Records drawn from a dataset
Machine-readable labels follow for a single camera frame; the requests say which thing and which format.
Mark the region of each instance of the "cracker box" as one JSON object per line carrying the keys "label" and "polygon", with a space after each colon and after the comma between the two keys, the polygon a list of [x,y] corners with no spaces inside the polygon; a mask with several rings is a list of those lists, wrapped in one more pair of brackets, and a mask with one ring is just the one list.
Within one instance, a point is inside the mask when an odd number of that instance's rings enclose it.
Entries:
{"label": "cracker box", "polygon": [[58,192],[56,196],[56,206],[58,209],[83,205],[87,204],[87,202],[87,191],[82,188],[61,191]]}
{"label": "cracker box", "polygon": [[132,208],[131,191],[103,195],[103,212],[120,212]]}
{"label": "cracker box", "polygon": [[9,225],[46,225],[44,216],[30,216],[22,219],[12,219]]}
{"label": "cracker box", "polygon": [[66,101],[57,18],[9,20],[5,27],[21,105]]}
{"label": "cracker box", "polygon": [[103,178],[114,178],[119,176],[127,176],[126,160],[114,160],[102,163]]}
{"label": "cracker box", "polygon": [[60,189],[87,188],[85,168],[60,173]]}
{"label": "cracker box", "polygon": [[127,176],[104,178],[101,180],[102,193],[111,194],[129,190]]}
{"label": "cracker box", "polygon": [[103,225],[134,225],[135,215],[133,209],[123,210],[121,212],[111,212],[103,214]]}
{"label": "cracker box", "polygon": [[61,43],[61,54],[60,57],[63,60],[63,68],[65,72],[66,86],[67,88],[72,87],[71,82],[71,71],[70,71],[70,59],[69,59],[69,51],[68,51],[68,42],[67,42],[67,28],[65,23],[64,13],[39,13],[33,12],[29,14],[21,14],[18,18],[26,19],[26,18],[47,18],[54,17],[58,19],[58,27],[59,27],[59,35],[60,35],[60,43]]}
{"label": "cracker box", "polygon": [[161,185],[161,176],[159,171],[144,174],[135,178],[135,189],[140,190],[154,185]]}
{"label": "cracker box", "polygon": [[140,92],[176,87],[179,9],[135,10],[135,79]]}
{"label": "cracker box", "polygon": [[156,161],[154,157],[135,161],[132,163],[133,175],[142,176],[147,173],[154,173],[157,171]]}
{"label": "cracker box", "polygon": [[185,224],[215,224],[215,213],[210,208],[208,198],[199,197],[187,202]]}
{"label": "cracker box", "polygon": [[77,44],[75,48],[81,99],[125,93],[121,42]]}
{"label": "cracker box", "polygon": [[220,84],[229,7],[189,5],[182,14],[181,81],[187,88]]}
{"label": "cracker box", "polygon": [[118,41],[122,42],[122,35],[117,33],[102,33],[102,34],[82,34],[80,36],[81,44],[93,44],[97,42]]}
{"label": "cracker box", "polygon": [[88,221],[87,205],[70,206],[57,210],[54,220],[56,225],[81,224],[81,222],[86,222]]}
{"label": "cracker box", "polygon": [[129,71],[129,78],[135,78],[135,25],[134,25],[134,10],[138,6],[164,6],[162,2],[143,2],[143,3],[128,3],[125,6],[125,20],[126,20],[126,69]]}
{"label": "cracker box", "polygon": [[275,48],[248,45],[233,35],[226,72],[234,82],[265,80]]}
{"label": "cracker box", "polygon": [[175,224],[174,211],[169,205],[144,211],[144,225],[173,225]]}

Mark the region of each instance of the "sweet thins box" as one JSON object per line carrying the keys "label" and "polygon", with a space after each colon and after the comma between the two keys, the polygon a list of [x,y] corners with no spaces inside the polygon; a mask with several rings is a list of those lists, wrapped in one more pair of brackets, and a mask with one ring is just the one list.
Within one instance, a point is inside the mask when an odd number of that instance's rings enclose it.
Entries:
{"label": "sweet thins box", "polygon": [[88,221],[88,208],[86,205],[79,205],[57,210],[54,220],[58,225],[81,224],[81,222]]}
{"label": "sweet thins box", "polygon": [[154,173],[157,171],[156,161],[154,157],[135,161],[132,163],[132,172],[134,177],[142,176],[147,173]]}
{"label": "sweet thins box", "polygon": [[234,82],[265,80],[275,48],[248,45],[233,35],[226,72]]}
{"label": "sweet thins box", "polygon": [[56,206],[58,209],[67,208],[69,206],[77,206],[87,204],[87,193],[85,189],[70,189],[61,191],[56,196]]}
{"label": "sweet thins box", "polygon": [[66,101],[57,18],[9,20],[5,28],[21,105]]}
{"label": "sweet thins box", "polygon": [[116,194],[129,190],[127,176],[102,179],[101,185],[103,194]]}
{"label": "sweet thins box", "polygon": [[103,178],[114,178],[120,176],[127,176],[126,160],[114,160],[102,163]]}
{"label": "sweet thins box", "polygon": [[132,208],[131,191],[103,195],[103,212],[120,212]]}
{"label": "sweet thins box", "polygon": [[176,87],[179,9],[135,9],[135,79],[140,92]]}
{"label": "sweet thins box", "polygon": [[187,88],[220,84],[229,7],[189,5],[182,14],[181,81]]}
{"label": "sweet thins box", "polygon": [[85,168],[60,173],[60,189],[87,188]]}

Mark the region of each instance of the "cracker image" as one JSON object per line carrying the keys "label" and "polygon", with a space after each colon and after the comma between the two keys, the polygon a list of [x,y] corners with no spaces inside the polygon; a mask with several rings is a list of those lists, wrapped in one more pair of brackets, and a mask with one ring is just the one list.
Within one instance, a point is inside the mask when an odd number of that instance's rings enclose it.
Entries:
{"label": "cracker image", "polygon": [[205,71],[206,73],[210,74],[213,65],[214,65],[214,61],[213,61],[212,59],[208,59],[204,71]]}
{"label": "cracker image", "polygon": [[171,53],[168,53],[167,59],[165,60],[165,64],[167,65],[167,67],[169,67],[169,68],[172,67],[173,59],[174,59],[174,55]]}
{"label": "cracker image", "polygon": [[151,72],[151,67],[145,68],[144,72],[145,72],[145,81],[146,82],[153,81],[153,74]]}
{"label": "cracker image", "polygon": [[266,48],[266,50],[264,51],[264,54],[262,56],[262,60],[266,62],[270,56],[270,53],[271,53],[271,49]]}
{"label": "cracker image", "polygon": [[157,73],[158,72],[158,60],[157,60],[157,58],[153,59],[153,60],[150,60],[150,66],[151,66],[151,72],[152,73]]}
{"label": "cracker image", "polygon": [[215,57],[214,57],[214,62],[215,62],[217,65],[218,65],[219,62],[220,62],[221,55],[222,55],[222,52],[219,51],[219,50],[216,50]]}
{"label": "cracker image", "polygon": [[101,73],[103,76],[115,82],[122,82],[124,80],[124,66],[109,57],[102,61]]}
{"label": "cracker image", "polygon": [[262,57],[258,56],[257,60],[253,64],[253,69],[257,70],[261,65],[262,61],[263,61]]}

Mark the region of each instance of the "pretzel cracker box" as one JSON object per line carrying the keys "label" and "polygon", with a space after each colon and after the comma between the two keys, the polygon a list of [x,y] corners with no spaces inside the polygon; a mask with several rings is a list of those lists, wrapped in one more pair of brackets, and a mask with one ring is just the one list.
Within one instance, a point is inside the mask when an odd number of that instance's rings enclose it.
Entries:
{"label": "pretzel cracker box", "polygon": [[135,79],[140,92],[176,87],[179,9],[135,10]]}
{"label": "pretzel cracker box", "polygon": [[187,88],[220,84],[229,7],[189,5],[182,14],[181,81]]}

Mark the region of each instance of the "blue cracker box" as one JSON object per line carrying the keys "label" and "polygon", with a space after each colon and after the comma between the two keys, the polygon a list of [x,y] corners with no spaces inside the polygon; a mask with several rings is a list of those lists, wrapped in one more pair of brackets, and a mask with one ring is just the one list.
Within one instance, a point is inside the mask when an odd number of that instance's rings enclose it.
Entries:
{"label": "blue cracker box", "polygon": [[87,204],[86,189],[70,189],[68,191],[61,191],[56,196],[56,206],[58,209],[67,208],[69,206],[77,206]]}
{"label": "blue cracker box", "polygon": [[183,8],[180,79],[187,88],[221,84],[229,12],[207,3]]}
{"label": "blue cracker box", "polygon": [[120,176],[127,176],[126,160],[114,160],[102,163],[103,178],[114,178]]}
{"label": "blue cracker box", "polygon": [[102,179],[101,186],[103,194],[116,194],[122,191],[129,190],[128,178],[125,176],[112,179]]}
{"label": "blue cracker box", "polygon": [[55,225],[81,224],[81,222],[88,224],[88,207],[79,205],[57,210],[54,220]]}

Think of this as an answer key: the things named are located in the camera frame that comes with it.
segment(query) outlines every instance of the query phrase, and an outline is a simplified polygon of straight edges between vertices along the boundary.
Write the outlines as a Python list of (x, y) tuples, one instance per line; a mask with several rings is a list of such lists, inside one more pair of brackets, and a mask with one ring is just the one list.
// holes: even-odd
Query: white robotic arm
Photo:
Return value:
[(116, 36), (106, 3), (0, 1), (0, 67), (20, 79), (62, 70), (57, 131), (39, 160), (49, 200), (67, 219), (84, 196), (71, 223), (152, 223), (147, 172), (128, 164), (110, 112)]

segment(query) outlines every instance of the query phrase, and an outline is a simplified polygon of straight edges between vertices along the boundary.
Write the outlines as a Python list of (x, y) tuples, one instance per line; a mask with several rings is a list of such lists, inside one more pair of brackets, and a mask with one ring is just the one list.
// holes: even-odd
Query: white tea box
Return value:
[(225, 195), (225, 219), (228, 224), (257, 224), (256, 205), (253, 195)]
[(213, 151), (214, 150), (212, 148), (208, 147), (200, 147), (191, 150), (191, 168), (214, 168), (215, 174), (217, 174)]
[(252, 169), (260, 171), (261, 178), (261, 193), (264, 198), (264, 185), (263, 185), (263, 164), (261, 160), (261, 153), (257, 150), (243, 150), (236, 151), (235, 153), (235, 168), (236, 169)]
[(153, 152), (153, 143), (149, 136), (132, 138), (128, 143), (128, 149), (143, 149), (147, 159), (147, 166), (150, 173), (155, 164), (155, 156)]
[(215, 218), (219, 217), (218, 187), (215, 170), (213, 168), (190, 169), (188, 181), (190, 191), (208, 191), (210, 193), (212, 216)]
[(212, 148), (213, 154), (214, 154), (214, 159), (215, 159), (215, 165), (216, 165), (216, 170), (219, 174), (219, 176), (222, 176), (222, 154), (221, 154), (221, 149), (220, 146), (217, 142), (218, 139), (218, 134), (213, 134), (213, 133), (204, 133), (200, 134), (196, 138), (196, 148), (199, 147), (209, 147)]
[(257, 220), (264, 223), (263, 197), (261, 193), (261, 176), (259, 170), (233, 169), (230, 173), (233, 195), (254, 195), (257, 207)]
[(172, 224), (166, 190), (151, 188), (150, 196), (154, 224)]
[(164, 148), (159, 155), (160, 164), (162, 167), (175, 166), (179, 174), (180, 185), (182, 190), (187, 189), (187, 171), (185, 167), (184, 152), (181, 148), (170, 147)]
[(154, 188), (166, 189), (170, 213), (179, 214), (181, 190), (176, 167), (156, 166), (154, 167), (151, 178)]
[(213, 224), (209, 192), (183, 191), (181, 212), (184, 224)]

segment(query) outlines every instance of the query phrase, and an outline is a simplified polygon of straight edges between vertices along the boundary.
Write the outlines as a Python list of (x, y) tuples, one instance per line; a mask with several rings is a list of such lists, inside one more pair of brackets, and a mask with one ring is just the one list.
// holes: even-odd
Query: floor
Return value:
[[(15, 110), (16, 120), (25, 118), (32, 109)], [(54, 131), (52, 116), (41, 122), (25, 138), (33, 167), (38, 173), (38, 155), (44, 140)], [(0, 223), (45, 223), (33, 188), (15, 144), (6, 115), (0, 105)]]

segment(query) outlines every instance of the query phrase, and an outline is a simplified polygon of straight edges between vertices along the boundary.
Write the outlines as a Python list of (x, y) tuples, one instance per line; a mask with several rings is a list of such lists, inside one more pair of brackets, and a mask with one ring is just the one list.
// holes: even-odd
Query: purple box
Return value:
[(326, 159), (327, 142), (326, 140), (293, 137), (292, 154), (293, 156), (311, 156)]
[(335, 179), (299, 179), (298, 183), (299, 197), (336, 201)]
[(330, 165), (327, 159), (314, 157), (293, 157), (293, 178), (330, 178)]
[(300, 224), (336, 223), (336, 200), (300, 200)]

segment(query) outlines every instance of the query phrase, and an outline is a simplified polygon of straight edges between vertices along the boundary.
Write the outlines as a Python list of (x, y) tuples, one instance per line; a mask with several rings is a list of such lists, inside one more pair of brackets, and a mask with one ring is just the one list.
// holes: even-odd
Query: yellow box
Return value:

Exercise requirements:
Where a line in the entries holds the word "camera", copy that line.

Response:
Machine-readable labels follow for a single camera frame; the requests say which thing and which format.
Think of this as an answer key: the things named are located in the camera frame that comes with it.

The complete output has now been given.